という条件をどこかで使う必要が出てくるわけです。

それを念頭に置けば

a^{2}+b^{2}+c^{2}-2ab-2bc-2ca

=2 (a^{2}+b^{2}+c^{2})-2ab-2bc-2ca-(a^{2}+b^{2}+c^{2})

=(a-b)^{2}+(b-c)^{2}+(c-a)^{2}-(a^{2}+b^{2}+c^{2})

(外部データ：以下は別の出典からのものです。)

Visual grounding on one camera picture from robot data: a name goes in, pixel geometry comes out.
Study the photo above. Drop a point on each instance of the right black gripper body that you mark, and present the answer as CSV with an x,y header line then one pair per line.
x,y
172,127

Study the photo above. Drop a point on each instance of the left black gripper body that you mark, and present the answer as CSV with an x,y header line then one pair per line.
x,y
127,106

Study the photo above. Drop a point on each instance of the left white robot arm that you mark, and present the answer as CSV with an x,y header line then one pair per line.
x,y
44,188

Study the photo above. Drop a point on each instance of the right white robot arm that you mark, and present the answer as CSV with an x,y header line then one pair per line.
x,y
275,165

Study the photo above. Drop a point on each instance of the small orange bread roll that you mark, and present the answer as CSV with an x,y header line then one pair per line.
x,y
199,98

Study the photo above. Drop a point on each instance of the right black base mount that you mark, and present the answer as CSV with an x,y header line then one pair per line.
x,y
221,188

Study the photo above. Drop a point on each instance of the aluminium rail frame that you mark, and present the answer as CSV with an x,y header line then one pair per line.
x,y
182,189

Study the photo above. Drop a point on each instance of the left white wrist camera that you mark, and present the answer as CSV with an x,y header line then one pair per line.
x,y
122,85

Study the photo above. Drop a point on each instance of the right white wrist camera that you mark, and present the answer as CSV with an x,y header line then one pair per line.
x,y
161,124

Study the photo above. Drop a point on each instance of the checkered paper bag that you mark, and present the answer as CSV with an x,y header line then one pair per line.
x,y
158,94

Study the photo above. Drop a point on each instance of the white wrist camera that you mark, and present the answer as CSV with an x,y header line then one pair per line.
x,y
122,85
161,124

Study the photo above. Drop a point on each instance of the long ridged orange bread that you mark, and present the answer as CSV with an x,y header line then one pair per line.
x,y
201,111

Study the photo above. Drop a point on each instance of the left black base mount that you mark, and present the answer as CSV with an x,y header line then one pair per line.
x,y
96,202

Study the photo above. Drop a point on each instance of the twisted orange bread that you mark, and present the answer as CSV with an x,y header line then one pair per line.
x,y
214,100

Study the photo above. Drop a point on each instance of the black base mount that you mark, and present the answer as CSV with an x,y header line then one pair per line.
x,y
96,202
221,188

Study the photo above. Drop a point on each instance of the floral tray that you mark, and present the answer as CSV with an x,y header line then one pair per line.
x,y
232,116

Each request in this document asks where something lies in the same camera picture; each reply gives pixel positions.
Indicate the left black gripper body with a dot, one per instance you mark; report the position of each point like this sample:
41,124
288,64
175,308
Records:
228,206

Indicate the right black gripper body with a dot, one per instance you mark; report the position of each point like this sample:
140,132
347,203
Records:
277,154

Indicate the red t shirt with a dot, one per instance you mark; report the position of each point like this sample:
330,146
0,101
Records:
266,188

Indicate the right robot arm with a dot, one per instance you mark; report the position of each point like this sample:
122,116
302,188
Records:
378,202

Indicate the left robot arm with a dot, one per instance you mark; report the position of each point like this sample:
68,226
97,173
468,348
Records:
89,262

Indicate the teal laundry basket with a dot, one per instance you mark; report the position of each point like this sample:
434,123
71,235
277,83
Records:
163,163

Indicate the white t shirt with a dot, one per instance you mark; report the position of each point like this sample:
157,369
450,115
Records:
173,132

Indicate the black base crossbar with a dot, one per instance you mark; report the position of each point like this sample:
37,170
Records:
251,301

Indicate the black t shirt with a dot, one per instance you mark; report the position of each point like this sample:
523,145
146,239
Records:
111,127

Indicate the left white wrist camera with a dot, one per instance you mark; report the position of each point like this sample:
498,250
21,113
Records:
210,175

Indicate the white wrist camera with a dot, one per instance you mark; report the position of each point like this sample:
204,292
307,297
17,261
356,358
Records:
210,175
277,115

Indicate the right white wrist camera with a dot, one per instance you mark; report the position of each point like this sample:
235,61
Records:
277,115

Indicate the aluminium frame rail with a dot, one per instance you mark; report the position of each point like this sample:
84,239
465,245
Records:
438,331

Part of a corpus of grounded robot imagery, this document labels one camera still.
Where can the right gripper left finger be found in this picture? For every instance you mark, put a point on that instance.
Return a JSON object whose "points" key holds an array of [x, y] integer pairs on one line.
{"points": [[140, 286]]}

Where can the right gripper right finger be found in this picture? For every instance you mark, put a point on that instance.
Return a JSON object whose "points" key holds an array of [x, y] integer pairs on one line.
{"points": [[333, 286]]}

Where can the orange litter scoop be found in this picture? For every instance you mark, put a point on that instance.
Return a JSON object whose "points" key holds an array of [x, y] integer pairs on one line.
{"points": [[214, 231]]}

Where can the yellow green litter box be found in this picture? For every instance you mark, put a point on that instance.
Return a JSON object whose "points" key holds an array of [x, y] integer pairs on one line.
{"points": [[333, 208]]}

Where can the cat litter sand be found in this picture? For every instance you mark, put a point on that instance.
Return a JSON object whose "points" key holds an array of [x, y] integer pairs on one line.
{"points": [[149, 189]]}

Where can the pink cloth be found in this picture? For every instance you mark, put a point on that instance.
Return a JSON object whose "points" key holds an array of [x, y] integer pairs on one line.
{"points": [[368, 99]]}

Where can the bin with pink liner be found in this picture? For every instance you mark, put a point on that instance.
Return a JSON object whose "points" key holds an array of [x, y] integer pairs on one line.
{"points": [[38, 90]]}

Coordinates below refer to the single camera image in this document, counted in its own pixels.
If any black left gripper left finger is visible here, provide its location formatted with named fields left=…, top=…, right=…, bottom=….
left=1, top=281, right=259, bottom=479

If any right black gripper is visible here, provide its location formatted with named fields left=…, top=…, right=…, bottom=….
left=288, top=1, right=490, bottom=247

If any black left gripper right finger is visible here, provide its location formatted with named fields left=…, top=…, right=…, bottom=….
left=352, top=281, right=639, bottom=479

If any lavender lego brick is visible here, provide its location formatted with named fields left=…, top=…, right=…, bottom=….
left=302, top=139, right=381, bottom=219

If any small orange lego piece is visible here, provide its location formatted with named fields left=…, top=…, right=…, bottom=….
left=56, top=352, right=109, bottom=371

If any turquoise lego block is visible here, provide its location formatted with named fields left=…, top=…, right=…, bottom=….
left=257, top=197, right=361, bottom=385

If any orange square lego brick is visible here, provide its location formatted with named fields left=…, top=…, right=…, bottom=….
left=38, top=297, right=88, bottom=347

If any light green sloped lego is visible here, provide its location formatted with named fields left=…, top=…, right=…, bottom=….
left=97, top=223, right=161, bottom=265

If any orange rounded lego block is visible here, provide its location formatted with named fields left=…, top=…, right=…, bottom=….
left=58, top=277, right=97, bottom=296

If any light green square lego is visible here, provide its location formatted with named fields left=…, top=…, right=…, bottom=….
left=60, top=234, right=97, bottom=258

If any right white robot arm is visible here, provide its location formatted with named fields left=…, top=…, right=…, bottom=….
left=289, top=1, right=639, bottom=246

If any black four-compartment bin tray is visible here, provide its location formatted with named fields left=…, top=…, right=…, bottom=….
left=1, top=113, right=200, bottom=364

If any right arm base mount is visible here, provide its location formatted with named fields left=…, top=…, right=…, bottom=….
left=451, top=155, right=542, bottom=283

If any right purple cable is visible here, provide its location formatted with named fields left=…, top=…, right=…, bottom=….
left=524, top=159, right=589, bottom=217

=\{(a-b)^{2}-c^{2}\}+\{(b-c)^{2}-a^{2}\}+\{(c-a)^{2}-b^{2}\}

=(a-b+c)(a-b-c)+(b-c+a)(b-c-a)+(c-a+b)(c-a-b)

という式変形に辿り着きます。

とは言え、これは有名恒等式

有名恒等式

a^{2}+b^{2}+c^{2}-ab-bc-ca=\displaystyle \frac{1}{2}\{(a-b)^{2}+(b-c)^{2}+(c-a)^{2}\}

が自分のものになっていないとツライと思います。

追加問題について

例題で終わっては面白さ半減です。

次の追加問題もセットで考えると面白いです。

追加問題はこちら(画像をクリックするとPDFファイルで開きます。)

追加問題は先ほどの例題の

abc  を a^{2}b^{2}c^{2} に変えただけです。

「さっきと同じだろ、なめんなよこの野郎」

と意気揚々と先ほどの例題の解答をなぞると

D=(a^{2}-b^{2}+c^{2})(a^{2}-b^{2}-c^{2})+(b^{2}-c^{2}+a^{2})(b^{2}-c^{2}-a^{2})+(c^{2}-a^{2}+b^{2})(c^{2}-a^{2}-b^{2})

として、

「あれ?鋭角三角形だったらいいんだけど \cdots

と、鉛筆を噛み始めることになります。